I have perused annexture “BB1” which indicates the applicant’s acceptance of responsibility in the matter of Ug. Shs. 90,566,533/= and he even went ahead to ask for forgiveness. At face value, I would be inclined to agree with the respondent that the applicant has no defence in view of annexture “BB1”. Nevertheless, as indicated earlier in this ruling, the applicant avers in paragraph 3 of the affidavit in support of this application that he was duped by the Managing Director of the respondent bank to accept responsibility for the loss of Shs. 90,000,000/= and pay Shs. 20,000,000/= immediately so that he would cancel the suspension given by the bank.

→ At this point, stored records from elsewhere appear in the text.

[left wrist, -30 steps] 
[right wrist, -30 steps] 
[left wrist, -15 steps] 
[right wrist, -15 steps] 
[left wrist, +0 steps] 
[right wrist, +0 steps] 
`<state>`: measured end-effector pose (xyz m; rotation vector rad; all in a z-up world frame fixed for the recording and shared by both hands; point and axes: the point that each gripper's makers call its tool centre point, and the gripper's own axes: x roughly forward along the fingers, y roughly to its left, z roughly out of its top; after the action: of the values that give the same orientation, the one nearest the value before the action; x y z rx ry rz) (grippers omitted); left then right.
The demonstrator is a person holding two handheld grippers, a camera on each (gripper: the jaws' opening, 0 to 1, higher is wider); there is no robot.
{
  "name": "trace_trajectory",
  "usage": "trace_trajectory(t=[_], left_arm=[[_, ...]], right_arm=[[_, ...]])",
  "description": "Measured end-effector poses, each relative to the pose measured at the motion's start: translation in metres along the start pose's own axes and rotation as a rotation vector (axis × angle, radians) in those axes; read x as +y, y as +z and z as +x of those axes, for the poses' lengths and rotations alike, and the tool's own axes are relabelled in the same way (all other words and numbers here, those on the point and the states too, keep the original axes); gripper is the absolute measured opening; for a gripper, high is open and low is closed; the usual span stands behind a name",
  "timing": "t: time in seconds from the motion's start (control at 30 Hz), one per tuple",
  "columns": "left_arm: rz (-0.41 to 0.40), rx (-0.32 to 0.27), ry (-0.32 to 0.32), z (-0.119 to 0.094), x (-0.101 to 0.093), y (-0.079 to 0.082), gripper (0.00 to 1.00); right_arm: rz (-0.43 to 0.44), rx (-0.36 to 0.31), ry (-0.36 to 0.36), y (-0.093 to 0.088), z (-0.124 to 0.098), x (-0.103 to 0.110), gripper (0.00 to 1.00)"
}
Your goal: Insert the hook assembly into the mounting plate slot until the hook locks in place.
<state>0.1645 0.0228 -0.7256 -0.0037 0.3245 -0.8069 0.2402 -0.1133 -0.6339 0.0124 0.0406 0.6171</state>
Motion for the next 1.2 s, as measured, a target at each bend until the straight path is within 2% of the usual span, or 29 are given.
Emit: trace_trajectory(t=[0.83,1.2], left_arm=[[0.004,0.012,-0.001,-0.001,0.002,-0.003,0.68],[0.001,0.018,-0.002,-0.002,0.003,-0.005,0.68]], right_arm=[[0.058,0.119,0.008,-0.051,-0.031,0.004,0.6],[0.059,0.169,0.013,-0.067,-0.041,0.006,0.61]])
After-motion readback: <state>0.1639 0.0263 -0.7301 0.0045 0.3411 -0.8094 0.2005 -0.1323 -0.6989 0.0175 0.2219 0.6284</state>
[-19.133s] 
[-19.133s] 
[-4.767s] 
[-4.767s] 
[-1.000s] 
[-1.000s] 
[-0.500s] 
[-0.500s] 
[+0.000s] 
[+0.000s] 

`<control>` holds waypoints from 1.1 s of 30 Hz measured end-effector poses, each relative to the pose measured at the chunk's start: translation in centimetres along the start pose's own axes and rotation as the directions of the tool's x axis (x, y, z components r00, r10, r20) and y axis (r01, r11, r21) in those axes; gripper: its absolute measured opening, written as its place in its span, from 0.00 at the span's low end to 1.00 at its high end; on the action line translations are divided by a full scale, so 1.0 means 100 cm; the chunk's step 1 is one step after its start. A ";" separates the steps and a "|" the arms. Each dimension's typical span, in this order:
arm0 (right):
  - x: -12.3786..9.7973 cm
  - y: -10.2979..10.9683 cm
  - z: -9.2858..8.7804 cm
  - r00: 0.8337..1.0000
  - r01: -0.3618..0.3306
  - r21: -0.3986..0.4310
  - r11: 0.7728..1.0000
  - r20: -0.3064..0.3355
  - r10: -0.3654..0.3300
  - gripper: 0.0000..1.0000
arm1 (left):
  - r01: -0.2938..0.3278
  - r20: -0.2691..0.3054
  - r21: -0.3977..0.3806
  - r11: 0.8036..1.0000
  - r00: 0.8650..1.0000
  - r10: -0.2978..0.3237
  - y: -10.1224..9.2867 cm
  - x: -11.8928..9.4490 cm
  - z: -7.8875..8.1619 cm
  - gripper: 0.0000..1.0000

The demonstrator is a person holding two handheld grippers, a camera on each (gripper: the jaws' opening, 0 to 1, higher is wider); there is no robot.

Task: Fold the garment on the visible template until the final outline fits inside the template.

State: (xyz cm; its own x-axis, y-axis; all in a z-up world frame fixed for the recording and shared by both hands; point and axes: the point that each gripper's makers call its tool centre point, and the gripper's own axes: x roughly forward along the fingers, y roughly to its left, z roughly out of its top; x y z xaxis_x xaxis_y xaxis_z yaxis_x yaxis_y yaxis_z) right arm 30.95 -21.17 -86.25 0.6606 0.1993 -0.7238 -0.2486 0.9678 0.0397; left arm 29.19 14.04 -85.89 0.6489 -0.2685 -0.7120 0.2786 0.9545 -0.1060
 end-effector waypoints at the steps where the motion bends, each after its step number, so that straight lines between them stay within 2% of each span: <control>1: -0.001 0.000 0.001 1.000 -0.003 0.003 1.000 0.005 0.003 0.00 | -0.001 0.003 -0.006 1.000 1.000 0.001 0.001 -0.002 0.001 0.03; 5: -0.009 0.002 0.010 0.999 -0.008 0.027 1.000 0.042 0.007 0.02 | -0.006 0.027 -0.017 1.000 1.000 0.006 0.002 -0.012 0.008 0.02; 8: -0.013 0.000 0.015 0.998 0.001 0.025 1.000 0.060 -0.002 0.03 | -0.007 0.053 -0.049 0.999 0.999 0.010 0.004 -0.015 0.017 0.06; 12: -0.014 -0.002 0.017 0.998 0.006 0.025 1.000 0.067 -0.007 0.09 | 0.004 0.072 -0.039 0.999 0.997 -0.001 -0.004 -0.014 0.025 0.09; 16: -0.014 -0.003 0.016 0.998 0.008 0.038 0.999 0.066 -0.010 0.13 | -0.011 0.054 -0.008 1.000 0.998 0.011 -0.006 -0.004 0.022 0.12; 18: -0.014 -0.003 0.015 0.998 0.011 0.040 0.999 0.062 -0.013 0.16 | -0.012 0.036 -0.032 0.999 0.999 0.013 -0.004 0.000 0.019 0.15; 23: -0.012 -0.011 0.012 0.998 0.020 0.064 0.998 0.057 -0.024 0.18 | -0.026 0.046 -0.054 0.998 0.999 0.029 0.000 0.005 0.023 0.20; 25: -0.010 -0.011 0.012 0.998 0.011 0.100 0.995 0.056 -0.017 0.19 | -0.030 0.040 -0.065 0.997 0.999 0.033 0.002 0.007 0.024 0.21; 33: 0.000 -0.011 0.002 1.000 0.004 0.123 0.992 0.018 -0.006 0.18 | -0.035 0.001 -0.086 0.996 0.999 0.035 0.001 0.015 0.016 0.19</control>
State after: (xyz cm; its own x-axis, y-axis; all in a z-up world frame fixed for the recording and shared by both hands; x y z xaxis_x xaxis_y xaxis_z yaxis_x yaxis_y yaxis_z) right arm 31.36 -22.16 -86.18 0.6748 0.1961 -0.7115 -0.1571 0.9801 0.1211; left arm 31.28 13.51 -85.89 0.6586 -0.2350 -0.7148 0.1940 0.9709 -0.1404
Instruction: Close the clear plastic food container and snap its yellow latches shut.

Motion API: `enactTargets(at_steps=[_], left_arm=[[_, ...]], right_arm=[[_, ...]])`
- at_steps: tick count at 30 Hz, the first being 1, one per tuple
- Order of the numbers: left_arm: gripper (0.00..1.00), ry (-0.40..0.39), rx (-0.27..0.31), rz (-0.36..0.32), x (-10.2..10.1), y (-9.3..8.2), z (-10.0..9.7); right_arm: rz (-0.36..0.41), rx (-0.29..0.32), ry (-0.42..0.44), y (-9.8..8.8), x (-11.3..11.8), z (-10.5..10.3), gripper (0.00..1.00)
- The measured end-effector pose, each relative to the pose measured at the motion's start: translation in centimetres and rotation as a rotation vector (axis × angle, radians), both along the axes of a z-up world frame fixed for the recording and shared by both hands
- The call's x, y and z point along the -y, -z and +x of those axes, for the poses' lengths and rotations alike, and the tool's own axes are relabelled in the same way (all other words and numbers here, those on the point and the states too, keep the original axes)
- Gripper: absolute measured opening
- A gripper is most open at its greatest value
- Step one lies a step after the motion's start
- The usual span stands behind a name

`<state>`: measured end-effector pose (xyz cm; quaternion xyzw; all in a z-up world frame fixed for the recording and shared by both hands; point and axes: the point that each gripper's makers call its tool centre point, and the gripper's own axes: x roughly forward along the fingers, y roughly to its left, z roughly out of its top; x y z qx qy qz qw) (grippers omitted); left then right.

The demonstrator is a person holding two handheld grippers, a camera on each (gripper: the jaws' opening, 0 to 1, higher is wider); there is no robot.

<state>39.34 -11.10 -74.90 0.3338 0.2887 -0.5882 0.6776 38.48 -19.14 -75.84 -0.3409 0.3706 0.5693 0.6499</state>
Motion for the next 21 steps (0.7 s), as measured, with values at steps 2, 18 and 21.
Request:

To my mind that allegation raises prima facie a triable issue that merit determination by this court. This can only be done if this application is allowed and the applicant is given a chance to adduce evidence to prove his allegation. The triable issue coupled with my earlier finding that service on the applicant was not effective would warrant granting this application.
In the premises, this application is allowed. The judgment and decree entered in default for the respondent/plaintiff against the applicant/defendant in Civil Suit No. 356 of 2010 are set aside and execution of the decree stayed. The applicant is granted leave to appear and defend the main suit. He shall file his Written Statement of Defence within 14 days from the date hereof.
Costs of this application shall be in the main cause.
I so order.
Dated this 27th day of February 2013.
Ruling read in chambers at 3.00 pm in the presence of Mr. Michael Ndegwe for the applicant and Mr. Sam Ogwang who was holding brief for Ms. Patricia Basaza Waswa for the respondent.